What needs to be done
Using the data beneath this instruction, retype only the lines from the one that contains "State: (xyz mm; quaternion" down to the one that contains "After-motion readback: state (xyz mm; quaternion", both included, exactly as they appear.

** Records for the exercise follows **

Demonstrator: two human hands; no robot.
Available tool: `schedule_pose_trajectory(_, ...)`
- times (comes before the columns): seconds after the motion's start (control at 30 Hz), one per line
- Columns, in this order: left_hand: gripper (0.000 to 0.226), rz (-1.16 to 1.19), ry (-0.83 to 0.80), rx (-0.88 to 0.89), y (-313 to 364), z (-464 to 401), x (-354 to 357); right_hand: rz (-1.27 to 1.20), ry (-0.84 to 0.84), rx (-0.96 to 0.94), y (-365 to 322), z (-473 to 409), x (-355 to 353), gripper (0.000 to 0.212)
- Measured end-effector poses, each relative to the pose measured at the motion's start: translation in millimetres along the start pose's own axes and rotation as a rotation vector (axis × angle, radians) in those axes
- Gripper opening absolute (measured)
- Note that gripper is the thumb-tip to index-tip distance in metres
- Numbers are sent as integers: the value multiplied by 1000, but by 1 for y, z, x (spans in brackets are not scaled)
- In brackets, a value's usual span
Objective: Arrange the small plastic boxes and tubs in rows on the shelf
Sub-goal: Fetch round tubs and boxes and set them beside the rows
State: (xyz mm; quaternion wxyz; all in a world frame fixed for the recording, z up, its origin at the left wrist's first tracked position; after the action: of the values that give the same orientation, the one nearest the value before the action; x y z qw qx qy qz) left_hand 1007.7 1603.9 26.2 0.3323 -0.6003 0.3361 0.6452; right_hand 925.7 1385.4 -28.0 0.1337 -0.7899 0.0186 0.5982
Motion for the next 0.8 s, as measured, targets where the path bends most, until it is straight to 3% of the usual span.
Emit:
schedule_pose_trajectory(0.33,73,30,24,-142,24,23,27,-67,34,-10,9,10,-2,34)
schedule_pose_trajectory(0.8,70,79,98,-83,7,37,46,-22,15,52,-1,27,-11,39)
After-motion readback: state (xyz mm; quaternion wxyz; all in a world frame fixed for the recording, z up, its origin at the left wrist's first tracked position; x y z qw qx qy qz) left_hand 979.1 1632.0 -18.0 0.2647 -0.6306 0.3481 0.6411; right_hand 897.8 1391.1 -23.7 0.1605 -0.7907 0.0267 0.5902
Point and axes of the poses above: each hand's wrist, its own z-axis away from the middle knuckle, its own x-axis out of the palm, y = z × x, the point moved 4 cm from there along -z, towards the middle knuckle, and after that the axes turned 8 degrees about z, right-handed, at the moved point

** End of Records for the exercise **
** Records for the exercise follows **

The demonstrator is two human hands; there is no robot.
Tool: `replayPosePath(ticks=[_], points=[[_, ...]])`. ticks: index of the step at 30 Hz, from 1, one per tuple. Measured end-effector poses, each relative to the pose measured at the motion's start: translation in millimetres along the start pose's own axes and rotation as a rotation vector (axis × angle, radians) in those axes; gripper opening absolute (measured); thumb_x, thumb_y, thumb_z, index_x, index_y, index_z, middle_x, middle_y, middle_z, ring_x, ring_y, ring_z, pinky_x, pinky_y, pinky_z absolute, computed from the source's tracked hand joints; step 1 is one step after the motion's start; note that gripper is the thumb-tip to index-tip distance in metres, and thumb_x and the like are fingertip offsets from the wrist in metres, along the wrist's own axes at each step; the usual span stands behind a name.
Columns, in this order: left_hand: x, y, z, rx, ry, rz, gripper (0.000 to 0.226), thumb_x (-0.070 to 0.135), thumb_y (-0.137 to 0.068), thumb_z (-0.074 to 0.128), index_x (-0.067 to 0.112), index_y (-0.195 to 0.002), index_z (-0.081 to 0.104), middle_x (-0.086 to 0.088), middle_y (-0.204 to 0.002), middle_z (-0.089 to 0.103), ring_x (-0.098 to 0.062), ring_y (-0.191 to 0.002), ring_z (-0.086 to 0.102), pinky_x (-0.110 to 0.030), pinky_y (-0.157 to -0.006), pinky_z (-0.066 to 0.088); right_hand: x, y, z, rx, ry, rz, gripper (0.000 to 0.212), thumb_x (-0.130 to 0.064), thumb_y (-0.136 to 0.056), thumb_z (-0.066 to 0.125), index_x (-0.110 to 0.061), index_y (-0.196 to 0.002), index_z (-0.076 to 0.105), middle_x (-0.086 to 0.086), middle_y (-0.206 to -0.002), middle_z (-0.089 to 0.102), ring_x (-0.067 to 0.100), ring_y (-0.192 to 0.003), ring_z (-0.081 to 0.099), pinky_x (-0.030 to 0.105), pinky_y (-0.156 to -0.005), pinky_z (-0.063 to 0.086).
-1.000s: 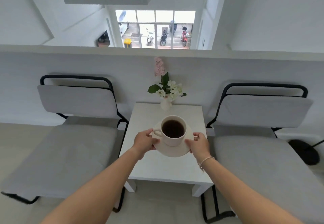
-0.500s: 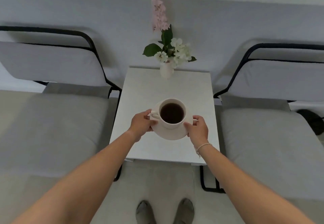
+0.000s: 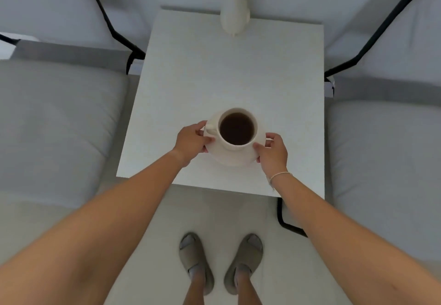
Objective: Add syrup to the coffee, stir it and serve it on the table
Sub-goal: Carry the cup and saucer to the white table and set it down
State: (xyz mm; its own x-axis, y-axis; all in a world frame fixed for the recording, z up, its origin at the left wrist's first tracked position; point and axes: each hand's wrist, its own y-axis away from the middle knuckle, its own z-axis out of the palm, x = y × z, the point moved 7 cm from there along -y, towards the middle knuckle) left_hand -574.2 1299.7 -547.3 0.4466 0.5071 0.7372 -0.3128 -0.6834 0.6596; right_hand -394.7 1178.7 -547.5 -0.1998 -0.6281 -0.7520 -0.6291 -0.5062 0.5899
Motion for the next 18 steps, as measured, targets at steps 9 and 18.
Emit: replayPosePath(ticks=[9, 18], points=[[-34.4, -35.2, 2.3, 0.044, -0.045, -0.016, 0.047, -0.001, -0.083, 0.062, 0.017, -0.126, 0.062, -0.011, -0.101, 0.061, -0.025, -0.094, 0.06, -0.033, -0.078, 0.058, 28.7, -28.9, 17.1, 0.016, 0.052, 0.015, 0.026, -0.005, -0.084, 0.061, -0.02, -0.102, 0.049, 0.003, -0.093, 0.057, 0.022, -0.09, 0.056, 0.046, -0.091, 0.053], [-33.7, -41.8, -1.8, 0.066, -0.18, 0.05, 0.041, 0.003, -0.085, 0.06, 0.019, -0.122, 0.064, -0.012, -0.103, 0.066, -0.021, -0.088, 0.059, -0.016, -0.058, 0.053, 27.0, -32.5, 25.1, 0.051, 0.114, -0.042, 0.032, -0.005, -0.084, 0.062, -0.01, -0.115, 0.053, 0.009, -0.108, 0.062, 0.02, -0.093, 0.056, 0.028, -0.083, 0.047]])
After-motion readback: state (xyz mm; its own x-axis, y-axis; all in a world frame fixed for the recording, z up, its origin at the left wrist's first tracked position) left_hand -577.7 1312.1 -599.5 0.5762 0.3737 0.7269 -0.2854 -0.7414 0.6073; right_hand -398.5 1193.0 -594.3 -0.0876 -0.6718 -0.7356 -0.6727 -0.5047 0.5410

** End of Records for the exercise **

Response to this exercise
State: (xyz mm; quaternion wxyz; all in a world frame fixed for the recording, z up, its origin at the left wrist's first tracked position; after the action: of the values that give the same orientation, the one nearest the value before the action; x y z qw qx qy qz) left_hand 1007.7 1603.9 26.2 0.3323 -0.6003 0.3361 0.6452; right_hand 925.7 1385.4 -28.0 0.1337 -0.7899 0.0186 0.5982
Motion for the next 0.8 s, as measured, targets where the path bends most, until it is straight to 3% of the usual span.
Emit:
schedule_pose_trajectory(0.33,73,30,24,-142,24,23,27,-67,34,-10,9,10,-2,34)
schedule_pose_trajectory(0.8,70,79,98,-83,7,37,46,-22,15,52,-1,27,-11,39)
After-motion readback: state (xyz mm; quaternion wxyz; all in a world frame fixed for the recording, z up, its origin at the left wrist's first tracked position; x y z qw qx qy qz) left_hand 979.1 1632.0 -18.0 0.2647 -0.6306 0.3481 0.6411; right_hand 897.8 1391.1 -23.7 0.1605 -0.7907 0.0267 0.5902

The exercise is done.